We have to think beyond human-centered design or this idea that we can empathize; instead, we need to decenter ourselves and listen to the people we’re building for. By better understanding, we can build selfless products that respond to actual user needs.

The sheer audacity to think the things we like are the same things our users, clients, and customers like would be seen as a major ego trip anywhere else. Why do we think it’s excusable in our own work?

This is evidence of a severe character flaw, and we’ve seen it play out across higher education for decades. Carousels, homepage videos, audience navigation, news on homepages, and non-contextual giving appeals. The data says these things hamstring an excellent user experience, yet they are still the most prevalent trends in higher ed web design.


Believe it or not, UX design is not a subjective practice. We aren’t out here just thinking up cool-looking things to make on the web. In fact, most UX designers have spent years disentangling their own biases from the reality of user feedback. We put checks in place to ensure we aren’t projecting our own assumptions on design but are growing our understanding of what “good” design actually is.

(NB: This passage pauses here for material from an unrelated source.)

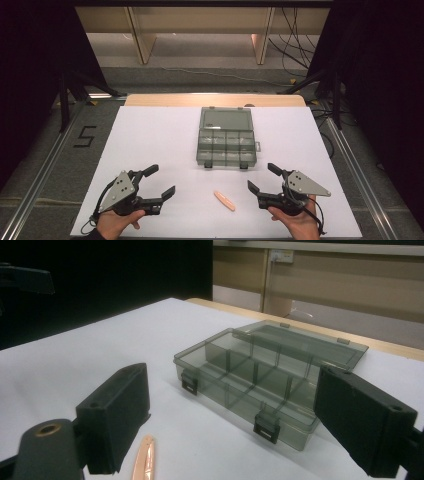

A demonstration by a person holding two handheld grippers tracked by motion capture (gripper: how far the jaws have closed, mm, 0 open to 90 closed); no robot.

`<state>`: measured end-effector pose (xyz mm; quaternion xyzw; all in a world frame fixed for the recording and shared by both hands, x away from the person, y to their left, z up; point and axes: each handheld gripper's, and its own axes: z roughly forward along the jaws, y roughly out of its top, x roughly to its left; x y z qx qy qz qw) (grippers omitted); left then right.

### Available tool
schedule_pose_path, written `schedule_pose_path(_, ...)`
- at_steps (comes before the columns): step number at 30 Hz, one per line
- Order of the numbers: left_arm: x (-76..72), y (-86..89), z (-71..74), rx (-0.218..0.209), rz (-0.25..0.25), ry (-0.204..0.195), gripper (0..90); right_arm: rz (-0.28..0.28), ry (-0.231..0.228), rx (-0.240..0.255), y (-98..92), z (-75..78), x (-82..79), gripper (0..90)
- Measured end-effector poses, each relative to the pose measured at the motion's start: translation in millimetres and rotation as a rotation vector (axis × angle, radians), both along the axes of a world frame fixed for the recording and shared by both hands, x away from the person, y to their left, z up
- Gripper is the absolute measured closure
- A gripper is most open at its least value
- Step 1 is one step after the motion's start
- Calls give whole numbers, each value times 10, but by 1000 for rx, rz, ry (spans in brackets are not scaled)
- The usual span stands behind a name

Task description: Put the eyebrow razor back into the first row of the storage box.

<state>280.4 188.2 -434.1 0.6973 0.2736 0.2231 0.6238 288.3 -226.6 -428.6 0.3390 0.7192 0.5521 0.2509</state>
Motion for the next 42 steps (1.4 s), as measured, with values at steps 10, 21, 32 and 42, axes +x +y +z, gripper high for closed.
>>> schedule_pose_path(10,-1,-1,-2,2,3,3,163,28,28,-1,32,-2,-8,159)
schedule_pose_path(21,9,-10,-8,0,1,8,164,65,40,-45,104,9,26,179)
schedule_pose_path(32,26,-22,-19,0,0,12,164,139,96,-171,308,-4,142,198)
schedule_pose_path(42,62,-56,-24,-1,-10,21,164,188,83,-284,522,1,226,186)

My hot take is this: degraded experience design has held higher education back from explosive growth.

A lot of the digital problems that plague our higher ed websites stem from degraded user experience design:

  • Want better search rankings? Speed up your website and fix your content
  • Want higher conversion rates? Improve your user journey and speed up your website
  • Want your content to perform better? Put a thorough content strategy in place.

Notice none of those solutions include adding more videos or pop-up discount offers.

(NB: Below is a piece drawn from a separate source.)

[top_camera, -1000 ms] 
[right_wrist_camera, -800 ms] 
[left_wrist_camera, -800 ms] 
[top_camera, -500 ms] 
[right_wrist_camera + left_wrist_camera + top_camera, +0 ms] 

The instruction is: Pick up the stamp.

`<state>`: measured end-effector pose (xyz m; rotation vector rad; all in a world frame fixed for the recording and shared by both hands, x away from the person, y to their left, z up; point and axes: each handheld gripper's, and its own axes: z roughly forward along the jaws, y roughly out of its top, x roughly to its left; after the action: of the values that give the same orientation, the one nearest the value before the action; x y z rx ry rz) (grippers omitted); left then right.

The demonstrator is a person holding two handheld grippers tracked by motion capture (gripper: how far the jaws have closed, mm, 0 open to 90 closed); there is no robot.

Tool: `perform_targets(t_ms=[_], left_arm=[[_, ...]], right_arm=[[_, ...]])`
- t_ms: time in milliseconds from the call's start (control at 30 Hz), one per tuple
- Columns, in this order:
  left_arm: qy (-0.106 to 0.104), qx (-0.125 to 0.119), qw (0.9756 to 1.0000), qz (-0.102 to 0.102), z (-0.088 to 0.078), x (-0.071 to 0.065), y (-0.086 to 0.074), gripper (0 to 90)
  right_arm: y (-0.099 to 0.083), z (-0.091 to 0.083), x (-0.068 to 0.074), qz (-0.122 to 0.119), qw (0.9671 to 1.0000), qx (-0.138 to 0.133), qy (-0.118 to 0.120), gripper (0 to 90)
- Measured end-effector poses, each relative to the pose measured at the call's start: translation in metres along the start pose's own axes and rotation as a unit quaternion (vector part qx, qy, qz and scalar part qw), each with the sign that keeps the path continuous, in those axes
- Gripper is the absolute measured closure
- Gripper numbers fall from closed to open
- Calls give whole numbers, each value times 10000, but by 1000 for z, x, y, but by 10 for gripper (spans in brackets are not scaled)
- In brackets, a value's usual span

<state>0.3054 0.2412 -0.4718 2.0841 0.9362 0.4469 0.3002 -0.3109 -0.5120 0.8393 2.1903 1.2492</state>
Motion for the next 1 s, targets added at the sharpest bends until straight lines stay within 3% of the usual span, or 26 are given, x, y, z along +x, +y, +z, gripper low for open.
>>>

If you think about the mega universities — those top-performing institutions everyone thinks of — none of them have a homepage video that automatically loads. They all follow a content hierarchy based on research and data that Bravery and other design agencies have proven time and again.

The proof is in the people

Do mega universities have something the rest of us don’t? Well, huge budgets… but apart from that? They conduct research and act on it. There are no gut feelings there.

The point here is, again, UX is not about you. It’s not about the college president. It’s not about your faculty. It’s not about saving political capital.

UX is about other people. Your UX will improve if you take them seriously and listen to their needs. And when your UX gets better your enrollment increases. And when your enrollment increases, you make more money, which increases budgets, which can then be reinvested in improving that UX even more.

[Insert excuses here]

I get the political struggles. I really do. When I worked at Trinity International University and Greenville [College] University before that, I had to fight tooth and nail to do good work. It’s exhausting.

Don’t try to do that on your own! Introduce me to your boss and your president or chancellor. I’ll tell them the truth and sing your praises to them.

If you’re already in leadership — check your mirrors. Once your competitors catch on, it might be too late to try and fix things.

Great UX and CX have to be selfless. I guarantee that shifting focus from “the institution” to the user will change your business and support your mission for the better.